This study is based on and relies on some of these experiences, not for the
diagnosis but for the proposal, showing part of what exists and what is possible in
a deeply contradictory, dynamic and fertile reality such as the one that
characterizes this region. This set of experiences embodies various dimensions,
spheres, levels and actors of the "broad vision" of citizen participation in education
advocated here. Although they should be interspersed throughout the text, for
reasons of layout and ease of reading, we place them at the end, as an appendix.

The experiences selected (Box 2) constitute a small sample of what we know and
what surely exists, and by no means claim to be exhaustive. The space available
for this document limits the number of experiences that could be included. For the
rest, we have opted for a few experiences, presented in a little more detail, rather
than many that are barely mentioned or treated superficially. We have expressly
sought to include some new experiences, or those that are little known or
publicized. Most are from the recent past, with a few dating back to the 1980s or
1970s. All those referring to educational institutions belong to public or private non-
profit institutions. We have avoided calling them "success stories" or "best
practices" because they are experiences in process, unfinished, contradictory, with
unresolved problems and dilemmas, as human enterprises that venture into new
terrain tend to be, especially in a world as complex as that of education and
learning. Few of them, moreover, have evaluations or systematizations of what has
been done, which is often the case in the field of educational reform and
innovation.

The banner of "strengthening civil society" and citizen participation has coincided -
and not by chance - with the banner of the "modernization" of the State, a State
that today is shrinking and weakening. However, as is widely recognized today,
this equation does not close: advancing in the construction of fairer and more
democratic nations implies building both a strong State and a strong civil society,
since the strength or weakness of one makes for the strength or weakness of the
other. It is therefore essential to work from and for the construction of dialogue,
rapprochement and cooperation between the two, accepting that critical support,
responsibility, transparency and accountability must be applied symmetrically, on
both sides.
A strong state and a strong civil society require strong investment in education and
learning, information and communication, knowledge, science and technology,
research and cultural creation. Citizen participation is therefore not a concession,
or an evil that we have no choice but to accept, but a condition of such construction
and therefore a responsibility that the State itself and civil society have towards
themselves and towards citizens in general.

DUCATION AND LEARNING

The notion of education has remained strongly tied to that of the school system.
"Education policy" and "education reform" generally refer to policy for the school
system and for reform of the (public) school system.

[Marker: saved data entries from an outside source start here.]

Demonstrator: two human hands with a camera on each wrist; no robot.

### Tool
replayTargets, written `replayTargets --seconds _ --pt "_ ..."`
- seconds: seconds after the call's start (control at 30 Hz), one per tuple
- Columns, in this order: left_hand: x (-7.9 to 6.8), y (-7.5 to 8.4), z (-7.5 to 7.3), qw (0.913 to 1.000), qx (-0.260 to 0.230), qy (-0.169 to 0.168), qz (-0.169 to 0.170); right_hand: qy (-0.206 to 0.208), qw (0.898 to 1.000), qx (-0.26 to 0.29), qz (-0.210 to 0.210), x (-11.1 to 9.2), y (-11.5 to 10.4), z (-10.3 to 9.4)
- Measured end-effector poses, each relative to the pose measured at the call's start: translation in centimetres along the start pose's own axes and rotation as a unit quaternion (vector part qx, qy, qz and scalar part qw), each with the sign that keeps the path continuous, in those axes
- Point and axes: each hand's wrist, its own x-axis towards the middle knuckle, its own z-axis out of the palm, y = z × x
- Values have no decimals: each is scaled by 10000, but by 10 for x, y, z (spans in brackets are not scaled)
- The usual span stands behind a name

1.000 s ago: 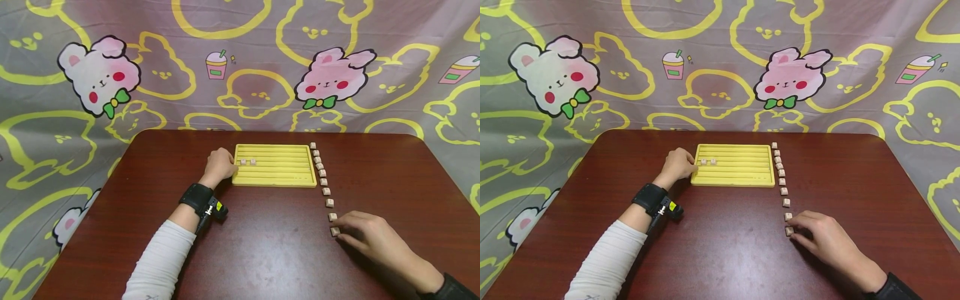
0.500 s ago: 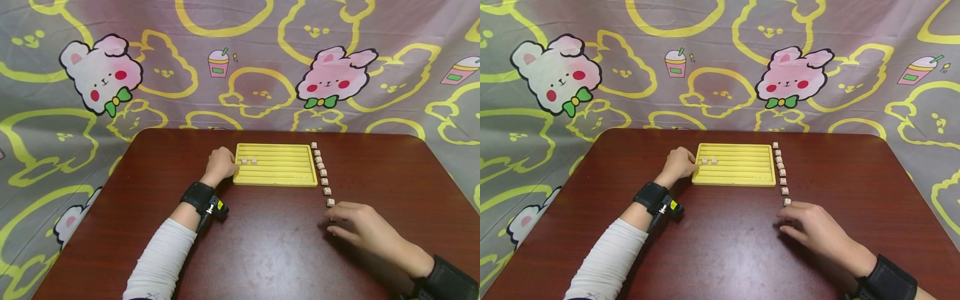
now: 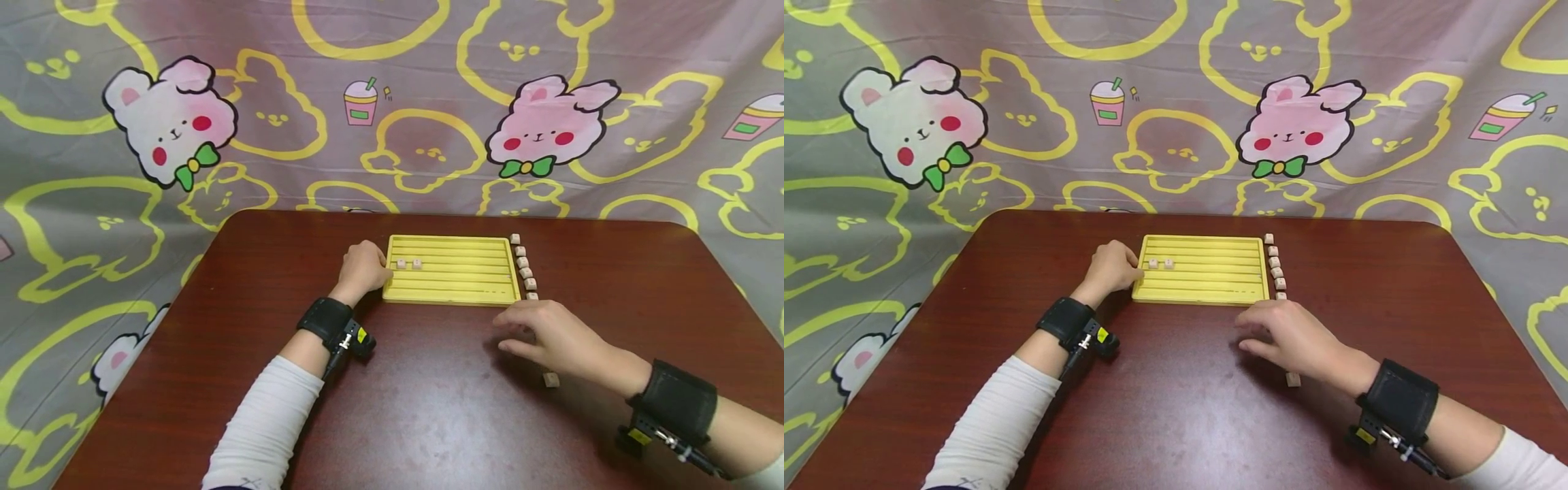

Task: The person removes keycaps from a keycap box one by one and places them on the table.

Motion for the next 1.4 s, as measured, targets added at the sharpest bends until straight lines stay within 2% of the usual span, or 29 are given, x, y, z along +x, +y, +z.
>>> replayTargets --seconds 0.27,0.53,0.7,0.97,1.23,1.4 --pt "0 -1 0 9999 -32 97 26 -287 9996 17 -46 34 4 4" --pt "-2 -1 3 9998 -68 133 123 -325 9993 -206 -35 63 13 11" --pt "-2 0 2 10000 -76 61 20 -321 9992 -228 68 82 19 14" --pt "-2 0 1 9999 -28 65 -77 -357 9993 -96 -19 116 21 24" --pt "-2 -1 2 9999 -128 35 -56 -580 9980 -23 260 139 23 33" --pt "-2 -1 1 9999 -81 36 -66 -481 9984 -18 285 152 23 40"
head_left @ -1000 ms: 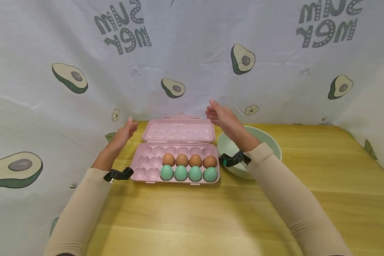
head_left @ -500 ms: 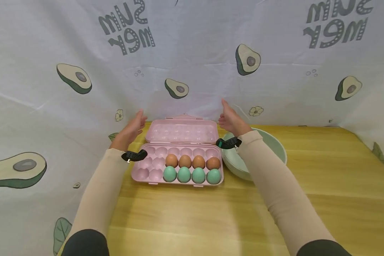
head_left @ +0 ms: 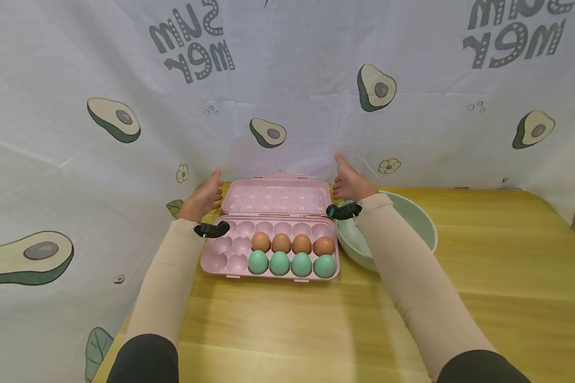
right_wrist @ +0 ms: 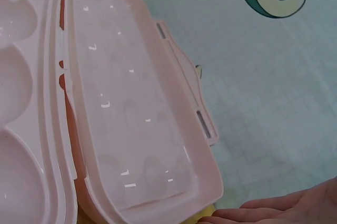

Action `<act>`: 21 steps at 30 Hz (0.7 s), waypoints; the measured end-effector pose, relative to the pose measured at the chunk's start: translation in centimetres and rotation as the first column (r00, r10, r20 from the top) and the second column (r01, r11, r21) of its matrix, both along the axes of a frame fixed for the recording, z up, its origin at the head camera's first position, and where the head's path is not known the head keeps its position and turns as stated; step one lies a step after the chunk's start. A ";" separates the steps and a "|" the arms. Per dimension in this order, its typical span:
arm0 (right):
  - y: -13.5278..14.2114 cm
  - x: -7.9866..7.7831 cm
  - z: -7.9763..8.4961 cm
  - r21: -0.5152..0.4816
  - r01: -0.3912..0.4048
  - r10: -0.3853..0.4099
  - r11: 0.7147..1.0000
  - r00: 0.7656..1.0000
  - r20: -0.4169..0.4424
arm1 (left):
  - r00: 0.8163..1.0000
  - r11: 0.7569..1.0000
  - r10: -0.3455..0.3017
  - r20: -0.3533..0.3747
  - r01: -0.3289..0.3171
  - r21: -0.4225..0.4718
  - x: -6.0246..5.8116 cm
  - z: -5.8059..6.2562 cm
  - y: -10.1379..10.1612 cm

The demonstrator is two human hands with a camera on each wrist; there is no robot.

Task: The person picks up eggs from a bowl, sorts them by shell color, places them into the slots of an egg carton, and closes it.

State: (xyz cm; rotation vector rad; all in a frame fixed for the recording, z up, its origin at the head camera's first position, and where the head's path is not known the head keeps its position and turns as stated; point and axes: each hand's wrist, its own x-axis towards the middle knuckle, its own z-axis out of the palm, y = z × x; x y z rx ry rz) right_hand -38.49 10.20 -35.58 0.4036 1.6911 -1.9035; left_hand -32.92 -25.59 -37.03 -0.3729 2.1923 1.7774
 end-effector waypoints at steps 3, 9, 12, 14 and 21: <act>-0.1 0.0 0.0 -0.009 -0.031 0.031 0.999 1.000 0.001 | 1.000 1.000 0.000 0.011 -0.001 0.016 -0.2 -0.2 0.0; -0.1 -0.3 -0.3 -0.058 -0.087 0.089 0.994 0.996 0.024 | 0.999 0.999 -0.014 0.033 0.013 0.037 -0.4 -0.1 0.4; -0.1 -0.5 -0.5 -0.056 -0.094 0.096 0.994 0.995 0.030 | 0.999 0.998 -0.032 0.043 0.030 0.053 -0.5 -0.1 0.5; -0.1 -0.6 -0.6 -0.050 -0.087 0.088 0.995 0.996 0.030 | 0.998 0.998 -0.048 0.044 0.046 0.053 -0.5 -0.1 0.6; -0.1 -0.6 -0.5 -0.048 -0.065 0.066 0.997 0.997 0.034 | 0.998 0.998 -0.057 0.034 0.057 0.014 -0.6 0.1 0.8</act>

However, education is not limited to the school system. Since 1976, the
international classification of education has recognized three types of education:
formal, non-formal and informal. Formal education corresponds to that offered
within the school system, which leads from pre-school to university, has official
recognition and certification; non-formal education includes all those educational
activities organized outside the formal system, with or without accreditation of
studies, and which is offered by a great variety of institutions/organizations, to
attend to specific needs and groups; finally, under the category of informal
education are grouped all those learning activities that are carried out through daily
experience and contact with the environment (family, friends, neighbors,
community or neighborhood, natural environment, work, leisure, recreation,
etc.).Finally, the informal category includes all learning that takes place through
daily experience and contact with the environment (family, friends, neighbors,
community or neighborhood, natural environment, work, recreation, media, reading
and self-directed study, etc.).

Within the framework of lifelong learning, assumed today as a paradigm and


organizing principle of educational systems in the society of the 21st century, and
also in the context of the promotion of ICTs, the distinctions between these three
educational modalities become blurred, suggesting their complementarity and the
need to establish bridges between them. Non-formal and informal education are
becoming increasingly visible and important, and informal learning is the one with
the greatest volume and incidence, since it is the one that accompanies people
throughout their lives. (Delors 1996; Commission of the European Communities
2000).

We are also moving from an emphasis on quantity to an emphasis on quality,


understanding that one cannot go without the other, and from an emphasis on
education to an emphasis on learning, understanding that what matters is not that
it is taught, but that the teaching is translated into effective learning. We are thus
moving from lifelong education (Faure Report 1973) to lifelong learning (Delors
Report 1996; Memorandum on Lifelong Learning 2000), and from the educating
society to the learning society.

Moving towards a learning and knowledge society implies not only expanding and
transforming the school system, but also expanding and strengthening learning
opportunities outside the school system, ensuring the complementarity and
synergy of the various education and learning systems. Educational policy,
therefore, expands beyond school policy and citizen participation in education is no
longer understood exclusively as participation around the institution, the system
and school reform.

Several of the experiences included here are located outside the school system or
are articulated with it from spaces traditionally considered "extra-school" in
reference to the school, but which today acquire their own status and value as
spaces for education and learning. Some of them have to do not only with the
school community but with the broader educational community at the local, national
and international levels.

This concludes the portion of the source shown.